With the massive successes of Bryce Harper and Mike Trout in 2015 and a series of high-profile call-ups for players like Kris Bryant, Carlos Correa and Addison Russell, it sure seems like baseball has as exciting a crop of young talent as it has in years. Harper and Trout, after all, are both still among the game’s younger players: Trout won’t turn 24 until August, Harper will turn 23 in October.

But a closer look at the 2015 All-Star rosters, as announced Monday suggests that the 2015 version of the event will not feature an atypical number of young stars. Using players’ age-25 seasons as the benchmark for “young” — since that’s about the age they’re expected to slow their improvement and hit their primes — shows 19 young players combined on the National and American League All-Star teams to date, with a few in the mix for the final vote. There were 14 in 2014, 18 in 2013, 16 in 2012, and 18 in 2011. This season’s total is high, but it’s not extraordinarily high.

Here’s where it gets interesting: Though it will not feature a disproportionately high number of young players, the 2015 All-Star Game will feature more established young stars than ever before — at least if you base a player’s “stardom” on his number of All-Star selections.

Jose Altuve

Jose Altuve slides past Salvador Perez (PHOTO: Scott Halleran/Getty Images)

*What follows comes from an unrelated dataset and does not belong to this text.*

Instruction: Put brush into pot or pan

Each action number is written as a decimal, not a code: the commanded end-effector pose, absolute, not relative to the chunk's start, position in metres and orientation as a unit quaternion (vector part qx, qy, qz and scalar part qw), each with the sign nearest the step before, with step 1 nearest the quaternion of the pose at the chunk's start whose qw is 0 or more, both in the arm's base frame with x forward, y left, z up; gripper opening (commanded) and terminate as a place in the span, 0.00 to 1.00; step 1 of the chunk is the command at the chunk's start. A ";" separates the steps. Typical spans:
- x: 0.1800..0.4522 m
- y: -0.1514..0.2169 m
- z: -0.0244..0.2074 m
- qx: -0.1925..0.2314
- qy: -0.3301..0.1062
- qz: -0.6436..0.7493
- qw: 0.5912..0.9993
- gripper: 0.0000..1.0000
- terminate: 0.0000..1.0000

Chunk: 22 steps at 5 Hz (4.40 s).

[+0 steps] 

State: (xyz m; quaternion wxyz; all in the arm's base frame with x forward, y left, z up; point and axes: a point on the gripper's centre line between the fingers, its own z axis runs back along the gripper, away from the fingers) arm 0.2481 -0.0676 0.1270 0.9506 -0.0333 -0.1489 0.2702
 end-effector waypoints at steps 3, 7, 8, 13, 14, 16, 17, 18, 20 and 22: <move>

Eight players 25 or under will be returning to the All-Star Game for at least a second time in 2015. And in Trout, Harper, Jose Altuve, Madison Bumgarner, Salvador Perez and Giancarlo Stanton, this year boasts six players age 25 or younger who are now three-time All-Stars. That has never happened before.

The distinction, though somewhat arbitrary, is no small achievement. Before this season, only 74 guys in baseball history were three-time All-Stars before they turned 26. Of those eligible, 33 of 61 are in the Hall of Fame, and set of active players who did it includes Albert Pujols, Miguel Cabrera, Alex Rodriguez and Clayton Kershaw. It turns out you have to be really good to make the All-Star team three times by age 25.

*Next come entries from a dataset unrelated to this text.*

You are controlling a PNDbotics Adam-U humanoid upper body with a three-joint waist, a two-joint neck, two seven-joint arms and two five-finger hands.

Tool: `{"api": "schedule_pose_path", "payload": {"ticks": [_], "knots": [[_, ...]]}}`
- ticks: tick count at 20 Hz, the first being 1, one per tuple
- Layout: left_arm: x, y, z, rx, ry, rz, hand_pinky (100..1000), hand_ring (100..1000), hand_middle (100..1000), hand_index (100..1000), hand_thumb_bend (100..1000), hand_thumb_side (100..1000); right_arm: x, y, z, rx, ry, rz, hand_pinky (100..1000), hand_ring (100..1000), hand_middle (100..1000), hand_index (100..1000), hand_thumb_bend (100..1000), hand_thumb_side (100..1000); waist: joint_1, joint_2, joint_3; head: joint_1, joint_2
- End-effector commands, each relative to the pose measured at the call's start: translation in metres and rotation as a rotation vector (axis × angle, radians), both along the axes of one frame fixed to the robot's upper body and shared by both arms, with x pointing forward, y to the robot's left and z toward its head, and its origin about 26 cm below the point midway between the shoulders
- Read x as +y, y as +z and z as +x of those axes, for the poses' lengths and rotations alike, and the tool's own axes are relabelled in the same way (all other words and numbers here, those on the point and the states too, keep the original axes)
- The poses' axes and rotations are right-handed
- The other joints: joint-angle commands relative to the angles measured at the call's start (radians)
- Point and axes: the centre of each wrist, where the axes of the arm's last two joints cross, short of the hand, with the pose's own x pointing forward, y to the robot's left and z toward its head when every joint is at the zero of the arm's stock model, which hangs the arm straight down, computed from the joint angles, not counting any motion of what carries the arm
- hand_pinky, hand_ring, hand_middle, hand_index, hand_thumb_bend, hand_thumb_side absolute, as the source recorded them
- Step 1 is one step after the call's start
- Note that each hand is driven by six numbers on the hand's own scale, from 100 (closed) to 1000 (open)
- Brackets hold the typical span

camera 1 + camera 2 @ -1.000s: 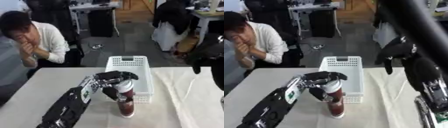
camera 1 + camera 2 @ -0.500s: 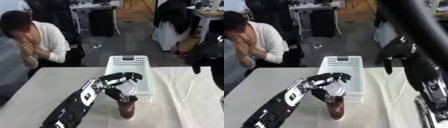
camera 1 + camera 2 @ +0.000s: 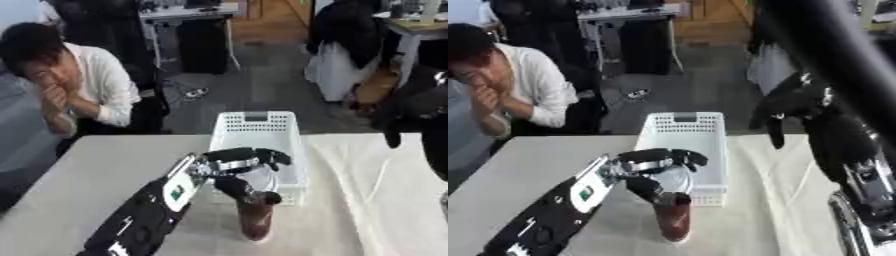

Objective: Pick up objects on the table and place them in the box.

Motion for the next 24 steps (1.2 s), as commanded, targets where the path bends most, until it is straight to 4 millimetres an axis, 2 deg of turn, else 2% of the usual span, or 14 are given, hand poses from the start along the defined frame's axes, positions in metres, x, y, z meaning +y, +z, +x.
{"api": "schedule_pose_path", "payload": {"ticks": [1, 2, 3, 4, 5, 6, 7, 8, 9, 11, 13, 16, 20, 24], "knots": [[0.004, -0.01, -0.002, -0.007, -0.135, 0.25, 644, 766, 1000, 977, 588, 823, 0.0, 0.006, -0.003, -0.027, 0.002, -0.008, 190, 493, 544, 691, 105, 950, -0.002, -0.001, -0.001, -0.005, -0.011], [0.005, -0.013, -0.002, -0.011, -0.129, 0.27, 632, 762, 1000, 977, 585, 822, -0.001, 0.007, -0.003, -0.027, 0.001, -0.008, 190, 493, 544, 691, 105, 950, -0.003, -0.001, -0.001, -0.005, -0.01], [0.006, -0.016, -0.002, -0.011, -0.122, 0.279, 421, 672, 964, 947, 491, 795, -0.001, 0.007, -0.003, -0.027, 0.0, -0.008, 190, 493, 544, 691, 105, 950, -0.003, -0.001, 0.0, -0.006, -0.009], [0.007, -0.019, -0.002, -0.01, -0.118, 0.281, 386, 653, 954, 935, 465, 787, -0.001, 0.007, -0.003, -0.028, -0.001, -0.008, 190, 493, 544, 691, 105, 950, -0.003, -0.001, 0.0, -0.006, -0.009], [0.008, -0.023, -0.002, -0.006, -0.113, 0.266, 283, 580, 895, 828, 324, 744, -0.001, 0.007, -0.003, -0.028, -0.001, -0.008, 190, 493, 543, 691, 104, 949, -0.003, 0.0, 0.001, -0.007, -0.009], [0.01, -0.027, -0.003, -0.002, -0.108, 0.244, 239, 547, 862, 745, 291, 734, -0.001, 0.007, -0.003, -0.028, -0.002, -0.007, 190, 493, 543, 691, 104, 949, -0.004, 0.0, 0.001, -0.007, -0.009], [0.011, -0.031, -0.003, 0.004, -0.106, 0.206, 192, 435, 661, 574, 235, 716, -0.001, 0.007, -0.003, -0.028, -0.003, -0.007, 189, 492, 542, 691, 103, 949, -0.004, -0.001, 0.001, -0.007, -0.009], [0.012, -0.035, -0.003, 0.012, -0.104, 0.168, 220, 465, 713, 612, 251, 721, -0.001, 0.007, -0.003, -0.029, -0.004, -0.007, 189, 492, 542, 691, 103, 949, -0.004, -0.001, 0.001, -0.008, -0.009], [0.013, -0.038, -0.004, 0.018, -0.105, 0.124, 100, 263, 479, 399, 146, 688, -0.001, 0.007, -0.003, -0.029, -0.005, -0.006, 189, 493, 539, 691, 103, 949, -0.004, -0.001, 0.001, -0.009, -0.009], [0.016, -0.042, -0.004, 0.017, -0.106, 0.035, 100, 100, 325, 298, 100, 662, -0.001, 0.007, -0.003, -0.029, -0.006, -0.006, 189, 492, 538, 691, 103, 949, -0.004, -0.001, 0.002, -0.011, -0.009], [0.018, -0.044, -0.004, 0.004, -0.111, -0.022, 100, 100, 205, 201, 100, 644, -0.001, 0.007, -0.003, -0.029, -0.007, -0.006, 189, 492, 536, 691, 102, 949, -0.003, -0.001, 0.002, -0.011, -0.01], [0.02, -0.046, -0.005, -0.016, -0.118, -0.08, 100, 100, 132, 161, 100, 650, -0.001, 0.007, -0.003, -0.028, -0.008, -0.005, 189, 492, 535, 691, 100, 949, -0.003, -0.001, 0.002, -0.012, -0.01], [0.022, -0.048, -0.006, -0.031, -0.115, -0.155, 100, 100, 100, 147, 100, 659, -0.001, 0.007, -0.003, -0.027, -0.01, -0.004, 189, 492, 535, 690, 100, 948, -0.003, -0.002, 0.003, -0.013, -0.012], [0.025, -0.03, -0.002, -0.07, -0.099, -0.2, 100, 100, 100, 142, 100, 661, -0.001, 0.006, -0.003, -0.025, -0.011, -0.002, 190, 492, 535, 690, 100, 948, -0.002, -0.005, 0.004, -0.011, -0.01]]}}
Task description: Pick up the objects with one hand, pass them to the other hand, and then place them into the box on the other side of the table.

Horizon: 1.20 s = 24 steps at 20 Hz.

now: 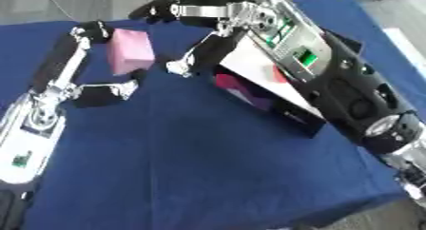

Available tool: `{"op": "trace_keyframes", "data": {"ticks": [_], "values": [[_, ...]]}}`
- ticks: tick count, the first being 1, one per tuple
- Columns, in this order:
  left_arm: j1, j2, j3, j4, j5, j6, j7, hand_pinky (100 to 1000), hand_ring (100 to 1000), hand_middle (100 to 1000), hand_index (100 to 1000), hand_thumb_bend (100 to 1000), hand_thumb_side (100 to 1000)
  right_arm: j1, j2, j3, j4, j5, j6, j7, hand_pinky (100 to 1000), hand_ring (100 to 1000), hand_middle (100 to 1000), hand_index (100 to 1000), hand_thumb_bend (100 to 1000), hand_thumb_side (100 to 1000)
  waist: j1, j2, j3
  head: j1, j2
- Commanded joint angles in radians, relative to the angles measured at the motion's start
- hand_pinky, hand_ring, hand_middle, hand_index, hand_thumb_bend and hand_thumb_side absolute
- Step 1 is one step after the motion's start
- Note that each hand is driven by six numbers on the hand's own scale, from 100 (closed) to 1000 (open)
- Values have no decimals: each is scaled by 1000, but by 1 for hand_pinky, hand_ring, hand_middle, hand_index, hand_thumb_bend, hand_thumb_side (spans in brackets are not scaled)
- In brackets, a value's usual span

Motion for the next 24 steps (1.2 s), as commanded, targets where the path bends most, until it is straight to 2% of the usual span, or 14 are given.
{"op": "trace_keyframes", "data": {"ticks": [1, 24], "values": [[-19, -10, -6, -20, 4, 1, -3, 756, 672, 637, 523, 100, 270, -21, -9, -6, 3, 19, -2, -13, 1000, 1000, 1000, 1000, 100, 266, -9, -3, 4, -9, 6], [-47, -30, -9, 7, 27, -7, 21, 747, 659, 635, 533, 100, 311, -36, 3, 4, 40, 40, -6, 3, 1000, 1000, 1000, 1000, 100, 348, -17, 5, 10, -16, 6]]}}
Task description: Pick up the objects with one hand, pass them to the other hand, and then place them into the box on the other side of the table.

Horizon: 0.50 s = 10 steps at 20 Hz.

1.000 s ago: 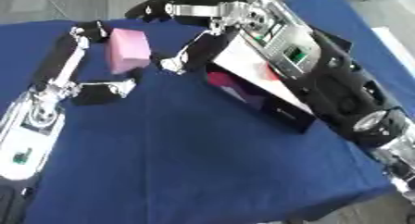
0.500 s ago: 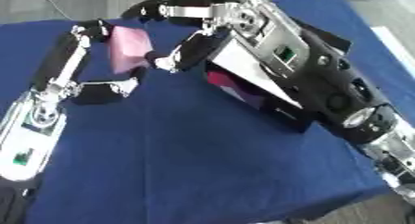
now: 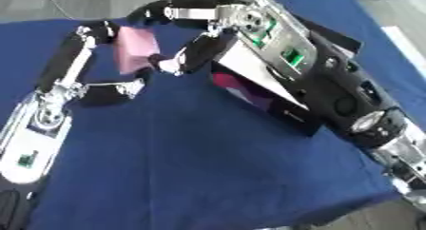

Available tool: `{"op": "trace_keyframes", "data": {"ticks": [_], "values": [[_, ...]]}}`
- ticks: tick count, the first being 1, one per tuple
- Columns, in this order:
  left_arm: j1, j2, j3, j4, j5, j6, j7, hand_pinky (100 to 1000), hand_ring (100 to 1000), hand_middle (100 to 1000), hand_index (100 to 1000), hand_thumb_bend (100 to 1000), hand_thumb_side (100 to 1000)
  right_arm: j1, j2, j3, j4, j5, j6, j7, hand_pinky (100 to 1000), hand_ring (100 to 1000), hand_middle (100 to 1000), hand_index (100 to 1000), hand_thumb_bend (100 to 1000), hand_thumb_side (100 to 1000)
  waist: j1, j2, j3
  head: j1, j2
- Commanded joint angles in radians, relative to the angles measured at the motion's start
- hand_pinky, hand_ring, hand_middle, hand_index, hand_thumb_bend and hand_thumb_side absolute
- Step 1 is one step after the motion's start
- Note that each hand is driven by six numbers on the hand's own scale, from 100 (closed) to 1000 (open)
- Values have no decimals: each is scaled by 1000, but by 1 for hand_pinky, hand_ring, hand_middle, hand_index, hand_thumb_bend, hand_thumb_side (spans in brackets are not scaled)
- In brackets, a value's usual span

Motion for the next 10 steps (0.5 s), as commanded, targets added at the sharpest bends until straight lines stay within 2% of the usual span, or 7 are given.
{"op": "trace_keyframes", "data": {"ticks": [1, 10], "values": [[-24, -7, 0, -16, 13, -9, 10, 746, 657, 634, 534, 100, 317, -24, -14, -7, -1, 7, -6, 0, 1000, 1000, 1000, 1000, 100, 352, -16, -2, -1, -4, 6], [-26, -8, -4, -13, 36, -35, 24, 745, 654, 631, 541, 100, 312, -22, -10, -7, 19, 25, -16, -9, 1000, 1000, 1000, 1000, 100, 370, -20, -1, 1, -9, 6]]}}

An exhaustive — and exhausting — dive into BaseballCube.com’s collection of past All-Star rosters, dating back all the way to 1933, shows that no season before this one has ever seen as many young three-time All-Stars. In six different seasons, there were as many as four — most recently in 1986, with Don Mattingly, Dwight Gooden, Darryl Strawberry and Cal Ripken. Most Midsummer Classics featured zero or one.

(Getty Images)

(Getty Images)

And this season, again, has two more of those guys than any year before. It’s not an entirely fair comparison, of course, since there are more All-Stars now then there were in, say, 1970, when Catfish Hunter, Tom Seaver, Rod Carew and Johnny Bench were all on their third or fourth All-Star appearance before the age of 26. But the point stands: We don’t often see so many players this young and this good.

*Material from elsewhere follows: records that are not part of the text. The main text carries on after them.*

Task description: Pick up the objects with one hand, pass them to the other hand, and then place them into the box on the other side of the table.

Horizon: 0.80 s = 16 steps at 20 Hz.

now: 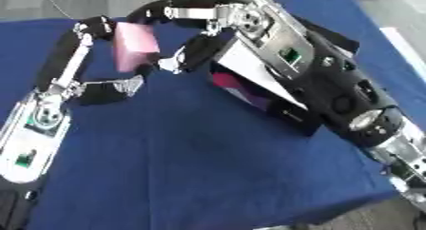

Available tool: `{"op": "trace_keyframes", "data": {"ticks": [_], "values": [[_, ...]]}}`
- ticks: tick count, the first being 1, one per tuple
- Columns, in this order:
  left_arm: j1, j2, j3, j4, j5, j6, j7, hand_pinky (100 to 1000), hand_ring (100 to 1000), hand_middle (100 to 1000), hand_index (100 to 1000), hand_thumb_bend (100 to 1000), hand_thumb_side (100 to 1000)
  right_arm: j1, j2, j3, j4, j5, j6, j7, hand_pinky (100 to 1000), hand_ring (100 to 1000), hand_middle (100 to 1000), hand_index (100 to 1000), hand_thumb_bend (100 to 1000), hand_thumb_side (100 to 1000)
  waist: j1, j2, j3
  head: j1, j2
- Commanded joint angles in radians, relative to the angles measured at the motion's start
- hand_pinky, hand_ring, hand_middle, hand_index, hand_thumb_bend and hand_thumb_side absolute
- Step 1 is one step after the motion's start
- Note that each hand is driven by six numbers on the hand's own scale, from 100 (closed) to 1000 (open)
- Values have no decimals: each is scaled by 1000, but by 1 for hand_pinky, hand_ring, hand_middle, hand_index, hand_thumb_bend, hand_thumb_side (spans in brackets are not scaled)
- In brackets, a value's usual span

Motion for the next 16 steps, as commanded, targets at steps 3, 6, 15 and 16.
{"op": "trace_keyframes", "data": {"ticks": [3, 6, 15, 16], "values": [[-25, -8, -4, -13, 10, -10, 5, 744, 653, 630, 547, 100, 308, -17, -10, -5, -2, 8, -8, 0, 1000, 1000, 1000, 1000, 100, 378, -14, 0, 0, -6, 6], [-25, -8, -5, -13, 12, -15, 6, 744, 653, 629, 551, 100, 301, -17, -10, -4, -3, 8, -11, 4, 1000, 1000, 1000, 1000, 100, 384, -15, 0, 0, -7, 6], [-26, -11, -7, -11, 20, -34, -2, 745, 655, 630, 563, 100, 290, -15, -8, -2, -3, 1, -22, 22, 1000, 1000, 1000, 1000, 100, 420, -16, 1, 0, -8, 6], [-26, -11, -7, -11, 21, -38, -3, 746, 655, 631, 568, 100, 289, -15, -8, -2, -3, 0, -23, 25, 1000, 1000, 1000, 1000, 100, 421, -16, 2, 0, -9, 6]]}}
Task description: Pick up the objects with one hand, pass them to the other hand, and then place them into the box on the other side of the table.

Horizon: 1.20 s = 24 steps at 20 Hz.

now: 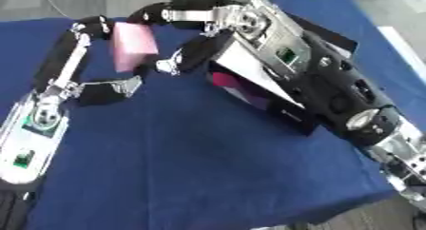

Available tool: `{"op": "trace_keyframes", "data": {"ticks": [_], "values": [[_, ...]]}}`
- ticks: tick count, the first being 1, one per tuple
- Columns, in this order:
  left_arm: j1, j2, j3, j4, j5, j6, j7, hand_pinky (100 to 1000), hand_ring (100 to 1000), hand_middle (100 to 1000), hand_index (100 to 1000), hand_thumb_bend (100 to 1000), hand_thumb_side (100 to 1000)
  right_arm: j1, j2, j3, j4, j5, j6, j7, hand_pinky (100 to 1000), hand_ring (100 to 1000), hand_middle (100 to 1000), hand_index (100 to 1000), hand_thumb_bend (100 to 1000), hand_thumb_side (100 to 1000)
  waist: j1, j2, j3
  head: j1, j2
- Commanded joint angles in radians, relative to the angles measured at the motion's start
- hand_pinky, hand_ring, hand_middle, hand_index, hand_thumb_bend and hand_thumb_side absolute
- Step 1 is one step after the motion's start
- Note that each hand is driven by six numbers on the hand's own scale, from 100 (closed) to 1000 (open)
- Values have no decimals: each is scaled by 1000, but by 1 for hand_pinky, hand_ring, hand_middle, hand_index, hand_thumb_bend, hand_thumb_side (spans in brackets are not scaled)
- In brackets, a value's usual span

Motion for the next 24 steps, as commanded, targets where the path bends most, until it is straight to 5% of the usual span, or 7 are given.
{"op": "trace_keyframes", "data": {"ticks": [1, 18, 19, 24], "values": [[-26, -12, -3, -12, 11, -15, -4, 746, 655, 632, 570, 100, 286, -15, -9, -8, -5, -1, -5, 10, 1000, 1000, 1000, 1000, 100, 428, -13, 0, 0, -4, 6], [-25, -15, -4, -6, 24, -43, -21, 747, 657, 634, 597, 100, 277, -12, -9, -15, 1, -37, 37, -23, 988, 1000, 988, 930, 100, 462, -14, 2, -1, -7, 6], [-25, -15, -3, -6, 23, -42, -20, 743, 654, 631, 611, 100, 219, -12, -9, -17, 1, -39, 41, -26, 954, 945, 856, 795, 100, 489, -13, 2, -2, -9, 6], [-24, -17, 1, -3, 5, -17, 6, 738, 650, 625, 606, 100, 165, -11, -12, -18, -12, -71, 70, -79, 928, 889, 814, 746, 100, 483, -12, 1, -3, -15, 6]]}}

So the perception that MLB features an abundance of young talent in 2015 is not just that. Apologies if that seems obvious — anyone watching the sport this year probably could have guessed at it. There are always a lot of young players around the fringes of the All-Star rosters, but this season’s group will include an exciting crop of young superstars that few if any prior seasons can match.

It’s a cool thing, and it’s an exciting time to be watching baseball.